Обхватываю руками ее шею и целую Ранию в ее бездыханном забвении; целую, пока она не задыхается и не набрасывается на меня — страсть подталкивает к дикости. Внезапно, Рания становится животным, выгибает спину, цепляется за меня руками и ногами — всем своим телом — и выкрикивает мое имя, кончая. Я больше не могу сдерживаться, могу ишь только кончить вместе с ней, и, гребаный господь, это самое интенсивное освобождение из всех, что я испытал в жизни. Все мое тело объято огнем удовольствия.
— Рания, — я выдыхаю ее имя.
Сейчас ее имя — единственное известное мне слово. Я знаю лишь ее. Ее имя, ее тело, ее любовь. Ничто другое не существует.
Война, проклятые воспоминания, полные ужаса, смерть, предательство Лани… все это исчезает, уходит, смывается рекой любви Рании.

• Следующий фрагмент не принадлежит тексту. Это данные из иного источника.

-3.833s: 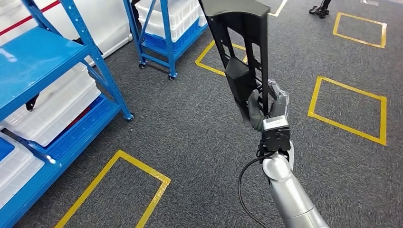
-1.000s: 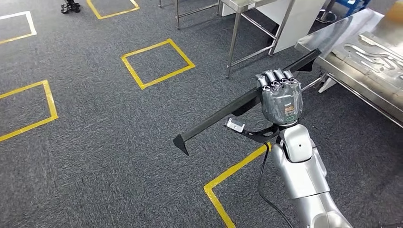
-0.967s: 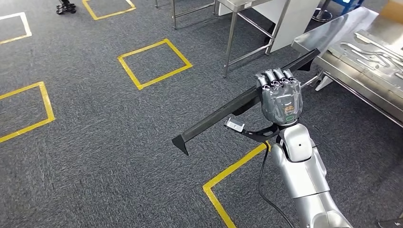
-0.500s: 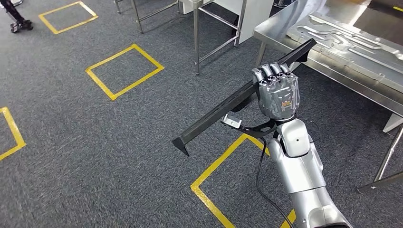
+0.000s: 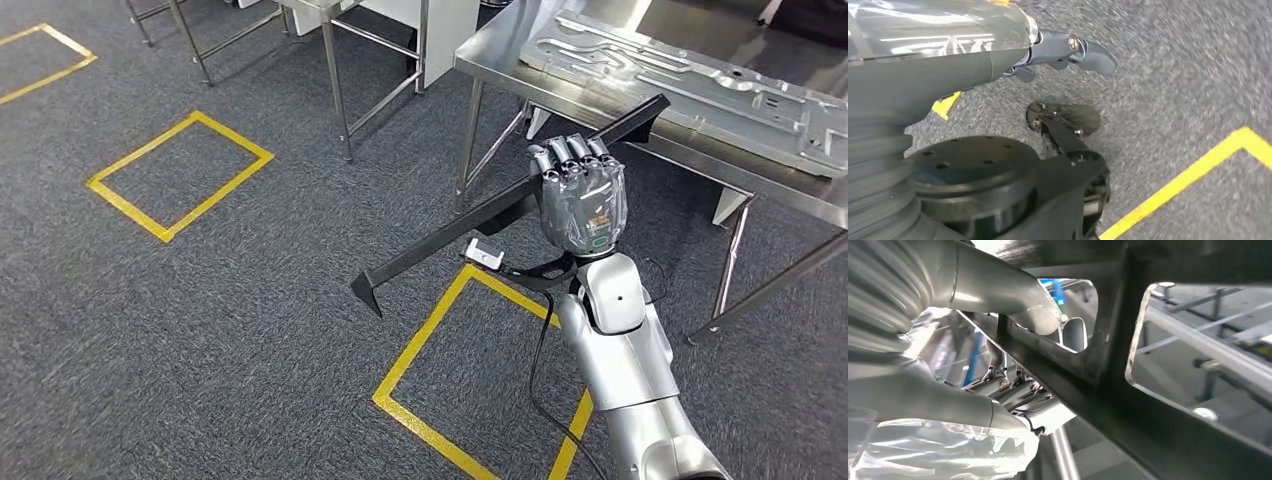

Она все еще крепко держит меня, цепляясь так, словно потерпела кораблекрушение, а я — ее спасательный круг. Рания медленно глубоко дышит, ее грудь поднимается у меня под боком. Ее ладонь лежит ниже моего живота в миллиметрах от моего члена. Наши ноги переплетены. Рания пальцем выводит круги на моей коже, потом протягивает руку, чтобы коснуться моего члена, водит ладонью по его длине и поигрывает кончиком.
Мы ничего не говорим. Рания дразнит меня, и я снова твердею. Она садится на меня верхом и объезжает. Сама направляет меня внутрь и садится так, что я оказываюсь глубоко внутри ее прекрасного тела. Рания поднимается и опускается, ее длинные светлые волосы прилипают к ее лицу, плечам и задевают соски. Я сжимаю ее бедра и начинаю сам поднимать и опускать ее. Целую живот и грудь Рании.
Напрягаюсь и сдерживаюсь до тех пор, пока она не кончит в первый раз, а потом сажусь лицом к лицу с ней, делаю так, чтобы она обернула ноги вокруг моей талии, и целую ее. Мы обнимаемся и скользим друг напротив друга, и я чувствую, как река расширяется и становится глубже, как меня наполняет ее любовь, из-за чего я люблю ее еще больше.